Chapter 22. Compiler

The four-phase pipeline, task-descriptor partition budget, allocation-type set, anec.matmul and anec.convolution lowerings, and fusion rules (the GOC fused unit, seven-slot epilogue, fusable epilogues and the two-live-input, concat, and attention-cut barriers) are decompile-derived from the engine compiler framework (the 9.509 build, a 4.1-million-line decompile) and the constraint-string corpus. The validator export set, the per-layer reject strings, and the code-generation rejections for top-k, sort, dynamic-slice, and three-dimensional convolution are M1/H13 measured. The compiler internals, the backend anec.* dialect, and the _ANECValidate* surface have no public counterpart and are reported as reverse-engineered; the public tools document only the frontend operation set and conversion passes.
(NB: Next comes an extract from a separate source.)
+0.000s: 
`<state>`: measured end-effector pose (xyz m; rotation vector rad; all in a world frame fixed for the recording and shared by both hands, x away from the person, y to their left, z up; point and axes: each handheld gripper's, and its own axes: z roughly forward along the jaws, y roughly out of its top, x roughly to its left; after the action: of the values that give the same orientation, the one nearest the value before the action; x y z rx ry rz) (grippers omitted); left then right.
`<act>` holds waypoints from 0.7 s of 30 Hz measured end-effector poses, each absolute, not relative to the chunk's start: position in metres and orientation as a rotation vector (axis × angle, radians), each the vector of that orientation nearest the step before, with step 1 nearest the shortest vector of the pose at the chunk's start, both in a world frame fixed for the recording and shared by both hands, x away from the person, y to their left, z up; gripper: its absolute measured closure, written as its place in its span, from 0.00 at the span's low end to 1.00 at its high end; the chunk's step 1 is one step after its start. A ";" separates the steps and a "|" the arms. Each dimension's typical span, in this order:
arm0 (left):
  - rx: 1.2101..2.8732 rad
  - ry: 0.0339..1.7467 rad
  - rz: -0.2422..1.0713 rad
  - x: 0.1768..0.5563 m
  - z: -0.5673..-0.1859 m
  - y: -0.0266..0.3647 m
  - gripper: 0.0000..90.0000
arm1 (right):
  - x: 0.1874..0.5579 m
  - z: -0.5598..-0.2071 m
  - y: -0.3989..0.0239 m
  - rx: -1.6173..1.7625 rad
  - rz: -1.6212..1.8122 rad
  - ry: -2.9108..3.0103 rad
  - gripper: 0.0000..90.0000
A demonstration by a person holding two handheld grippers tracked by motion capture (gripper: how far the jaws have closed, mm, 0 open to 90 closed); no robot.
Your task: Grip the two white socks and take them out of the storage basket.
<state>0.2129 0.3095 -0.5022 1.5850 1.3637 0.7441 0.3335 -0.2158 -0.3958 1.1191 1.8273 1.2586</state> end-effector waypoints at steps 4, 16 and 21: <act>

Chapter 23. Program and container format

The two-layer split, four-field root table, cast-inference-cast operation shape, seven register groups, 15-bit and 17-bit dimension widths, relocation-slot model, 44-byte sparse record, and the HWX on-disk layout (the 0xbeefface Mach-O variant, the segment set, the ZinAneTd linked list, the per-lane weight tiles, and shape descriptors) are decompile-derived from the serializer and task-descriptor symbols and cross-confirmed against the vendor's task-descriptor symbol table. The dispatch-descriptor schema was validated by a round-trip through the schema compiler (version 25.12.19), which regenerated an object-API header and a binary reflection schema without error. The decoded identity-linear program with its segment map, port descriptors, register records, and weight bank are M1/H13 measured, parsed byte for byte from real on-disk files in the runtime caches, with the resolved tensor frame read from the post-compile status sidecar. The format has no public counterpart and is reported as reverse-engineered; the full FlatBuffer schema is Appendix C. The custom-bar bit-field relocation, which patches a resolved value into a named descriptor field by bit offset and width, and the range-checked live-in shape and stride parameters that let one program serve a range of input shapes, are decompile-derived from the program loader.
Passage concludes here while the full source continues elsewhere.